By Sara ZorichBeverly P. Alfon on October 19, 2023


With the January 1, 2024, effective date of the Illinois Paid Leave for All Workers Act (IPLAWA) quickly approaching, employers need to ensure they are analyzing their existing paid leave policies to determine what changes need to be made before the end of 2023.

The Illinois Department of Labor (IDOL) has begun to provide information regarding the rules of the IPLAWA. They held two information webinars for stakeholders to date with two more upcoming.

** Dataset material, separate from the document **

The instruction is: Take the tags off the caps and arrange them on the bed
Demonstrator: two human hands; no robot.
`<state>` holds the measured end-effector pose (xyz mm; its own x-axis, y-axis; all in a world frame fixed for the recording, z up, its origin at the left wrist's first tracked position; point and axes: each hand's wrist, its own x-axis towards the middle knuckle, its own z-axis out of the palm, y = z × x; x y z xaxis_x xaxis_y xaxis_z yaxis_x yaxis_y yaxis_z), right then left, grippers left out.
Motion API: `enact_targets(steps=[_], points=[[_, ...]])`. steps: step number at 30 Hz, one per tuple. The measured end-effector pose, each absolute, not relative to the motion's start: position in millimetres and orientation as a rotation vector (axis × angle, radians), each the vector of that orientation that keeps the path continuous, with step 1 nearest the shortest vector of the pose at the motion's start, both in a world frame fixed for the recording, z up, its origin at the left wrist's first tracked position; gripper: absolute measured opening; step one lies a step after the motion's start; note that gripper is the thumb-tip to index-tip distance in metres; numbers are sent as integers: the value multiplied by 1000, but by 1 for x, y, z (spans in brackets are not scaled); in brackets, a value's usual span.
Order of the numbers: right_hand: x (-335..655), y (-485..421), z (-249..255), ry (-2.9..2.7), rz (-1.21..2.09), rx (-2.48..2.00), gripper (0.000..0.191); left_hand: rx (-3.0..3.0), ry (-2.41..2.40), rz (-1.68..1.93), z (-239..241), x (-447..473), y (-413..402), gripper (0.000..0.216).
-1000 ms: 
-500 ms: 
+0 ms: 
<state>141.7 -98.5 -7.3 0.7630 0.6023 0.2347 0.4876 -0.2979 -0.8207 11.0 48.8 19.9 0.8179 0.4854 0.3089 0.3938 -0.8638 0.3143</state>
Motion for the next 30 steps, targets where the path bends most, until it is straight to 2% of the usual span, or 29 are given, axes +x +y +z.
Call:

Further, on October 18th, the IDOL published updated FAQ’s related to the IPLAWA. After attending the IDOL webinar, there are a couple “key” takeaways from the IDOL’s FAQ’s and presentation for employers to note:

  1. If you like your paid leave policy, you can keep it: If you have a current paid time off policy that provides at least 40 hours of paid leave that can be used for any reason per your designated 12 month period — you can keep it — and do not need to abide by all other provisions set forth in the IPLAWA. (See FAQ No. 3.) However, you must ensure it is in place before 1/1/24 and identifies that the leave under the policy may be credited against any paid leave entitlement the employee may have under the IPLAWA.
  2. Employers can deny leave under the IPLAWA based on operational needs: The IDOL stated during their webinar that employers can set parameters for use of IPLAWA leave and provide LIMITED reasons the leave can be denied for operational needs (i.e. seasonal, too many people off on the same day, minimum staffing requirements for operations, etc.). If you are going to deny an employee’s request for leave under the IPLAWA, then you MUST include in the written policy what factors will be considered and under what circumstances leave may be denied based on operational needs. The policy should be distributed ahead of the effective date. We expect the IDOL to provide further clarification in their FAQ’s on this issue.

With regard to remote and traveling employees and whether or not they are covered by the IPLAWA, the IDOL acknowledges that many factual scenarios exist (e.g., employees who live in IL, but commute to IN every day or on a hybrid basis, or vice versa), so that there is no one-size-fits all answer. At the most, the IDOL was willing to state, “IDOL has traditionally found that Illinois workplace protections apply to employees who primarily perform work in Illinois for a company that does business in Illinois” (emphasis added). However, the IDOL also confirmed that we can expect that in the forthcoming rulemaking, they will be including specific factors to be considered in determining coverage of remote and traveling workers.

The IDOL has indicated their first notice of administrative rulemaking on the IPLAWA will be published by the end of 2023 as will the required employer poster.

The IDOL confirmed that there will be further updates to its FAQs based on some the questions received during today’s webinar. It is imperative that companies with employees in Illinois turn their attention to this law before the end of the year and work with employment counsel to ensure any necessary changes to existing policies, or that new policies are drafted to comply before the effective date.